*AIM OF THE TASK*:
Every word of the listing should be reproduced without alteration.

*SOURCE MATERIAL*:
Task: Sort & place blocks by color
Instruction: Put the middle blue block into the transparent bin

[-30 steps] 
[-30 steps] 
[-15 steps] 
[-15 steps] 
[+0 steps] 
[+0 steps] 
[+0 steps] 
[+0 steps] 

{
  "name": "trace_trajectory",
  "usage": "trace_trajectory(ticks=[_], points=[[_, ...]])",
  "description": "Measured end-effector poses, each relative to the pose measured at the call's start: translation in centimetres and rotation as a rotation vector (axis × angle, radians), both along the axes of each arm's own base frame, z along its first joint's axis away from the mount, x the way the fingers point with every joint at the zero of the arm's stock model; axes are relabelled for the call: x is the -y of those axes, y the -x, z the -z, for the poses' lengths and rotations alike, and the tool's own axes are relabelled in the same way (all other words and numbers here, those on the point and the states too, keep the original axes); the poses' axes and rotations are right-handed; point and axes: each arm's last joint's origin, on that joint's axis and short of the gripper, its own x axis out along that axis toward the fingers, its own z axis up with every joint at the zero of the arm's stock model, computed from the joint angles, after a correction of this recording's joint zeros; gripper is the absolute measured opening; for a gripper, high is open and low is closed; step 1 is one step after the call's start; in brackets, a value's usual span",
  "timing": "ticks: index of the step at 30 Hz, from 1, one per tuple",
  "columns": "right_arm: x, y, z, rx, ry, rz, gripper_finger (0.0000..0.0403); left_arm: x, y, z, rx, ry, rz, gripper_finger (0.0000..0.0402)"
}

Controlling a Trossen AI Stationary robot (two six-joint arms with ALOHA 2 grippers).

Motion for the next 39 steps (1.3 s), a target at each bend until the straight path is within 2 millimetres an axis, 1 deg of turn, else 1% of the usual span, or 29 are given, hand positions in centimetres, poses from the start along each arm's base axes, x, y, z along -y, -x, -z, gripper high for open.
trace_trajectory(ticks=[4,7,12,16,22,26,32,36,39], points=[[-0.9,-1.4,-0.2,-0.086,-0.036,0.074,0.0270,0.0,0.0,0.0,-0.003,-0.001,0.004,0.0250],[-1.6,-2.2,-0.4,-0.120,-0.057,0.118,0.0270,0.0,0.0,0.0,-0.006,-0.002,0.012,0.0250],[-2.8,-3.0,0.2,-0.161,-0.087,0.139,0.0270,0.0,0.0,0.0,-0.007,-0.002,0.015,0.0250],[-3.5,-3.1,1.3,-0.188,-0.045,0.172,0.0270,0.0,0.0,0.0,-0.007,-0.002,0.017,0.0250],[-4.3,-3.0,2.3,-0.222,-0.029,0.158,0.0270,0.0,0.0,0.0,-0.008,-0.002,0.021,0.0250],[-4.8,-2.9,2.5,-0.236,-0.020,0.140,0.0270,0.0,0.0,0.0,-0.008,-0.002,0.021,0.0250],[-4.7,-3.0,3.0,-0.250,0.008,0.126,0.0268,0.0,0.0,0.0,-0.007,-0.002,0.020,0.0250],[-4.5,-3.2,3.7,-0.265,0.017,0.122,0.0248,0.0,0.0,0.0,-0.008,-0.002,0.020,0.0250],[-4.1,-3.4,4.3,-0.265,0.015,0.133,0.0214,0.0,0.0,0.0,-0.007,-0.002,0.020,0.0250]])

*RESPONSE AREA*:
Task: Sort & place blocks by color
Instruction: Put the middle blue block into the transparent bin

[-30 steps] 
[-30 steps] 
[-15 steps] 
[-15 steps] 
[+0 steps] 
[+0 steps] 
[+0 steps] 
[+0 steps] 

{
  "name": "trace_trajectory",
  "usage": "trace_trajectory(ticks=[_], points=[[_, ...]])",
  "description": "Measured end-effector poses, each relative to the pose measured at the call's start: translation in centimetres and rotation as a rotation vector (axis × angle, radians), both along the axes of each arm's own base frame, z along its first joint's axis away from the mount, x the way the fingers point with every joint at the zero of the arm's stock model; axes are relabelled for the call: x is the -y of those axes, y the -x, z the -z, for the poses' lengths and rotations alike, and the tool's own axes are relabelled in the same way (all other words and numbers here, those on the point and the states too, keep the original axes); the poses' axes and rotations are right-handed; point and axes: each arm's last joint's origin, on that joint's axis and short of the gripper, its own x axis out along that axis toward the fingers, its own z axis up with every joint at the zero of the arm's stock model, computed from the joint angles, after a correction of this recording's joint zeros; gripper is the absolute measured opening; for a gripper, high is open and low is closed; step 1 is one step after the call's start; in brackets, a value's usual span",
  "timing": "ticks: index of the step at 30 Hz, from 1, one per tuple",
  "columns": "right_arm: x, y, z, rx, ry, rz, gripper_finger (0.0000..0.0403); left_arm: x, y, z, rx, ry, rz, gripper_finger (0.0000..0.0402)"
}

Controlling a Trossen AI Stationary robot (two six-joint arms with ALOHA 2 grippers).

Motion for the next 39 steps (1.3 s), a target at each bend until the straight path is within 2 millimetres an axis, 1 deg of turn, else 1% of the usual span, or 29 are given, hand positions in centimetres, poses from the start along each arm's base axes, x, y, z along -y, -x, -z, gripper high for open.
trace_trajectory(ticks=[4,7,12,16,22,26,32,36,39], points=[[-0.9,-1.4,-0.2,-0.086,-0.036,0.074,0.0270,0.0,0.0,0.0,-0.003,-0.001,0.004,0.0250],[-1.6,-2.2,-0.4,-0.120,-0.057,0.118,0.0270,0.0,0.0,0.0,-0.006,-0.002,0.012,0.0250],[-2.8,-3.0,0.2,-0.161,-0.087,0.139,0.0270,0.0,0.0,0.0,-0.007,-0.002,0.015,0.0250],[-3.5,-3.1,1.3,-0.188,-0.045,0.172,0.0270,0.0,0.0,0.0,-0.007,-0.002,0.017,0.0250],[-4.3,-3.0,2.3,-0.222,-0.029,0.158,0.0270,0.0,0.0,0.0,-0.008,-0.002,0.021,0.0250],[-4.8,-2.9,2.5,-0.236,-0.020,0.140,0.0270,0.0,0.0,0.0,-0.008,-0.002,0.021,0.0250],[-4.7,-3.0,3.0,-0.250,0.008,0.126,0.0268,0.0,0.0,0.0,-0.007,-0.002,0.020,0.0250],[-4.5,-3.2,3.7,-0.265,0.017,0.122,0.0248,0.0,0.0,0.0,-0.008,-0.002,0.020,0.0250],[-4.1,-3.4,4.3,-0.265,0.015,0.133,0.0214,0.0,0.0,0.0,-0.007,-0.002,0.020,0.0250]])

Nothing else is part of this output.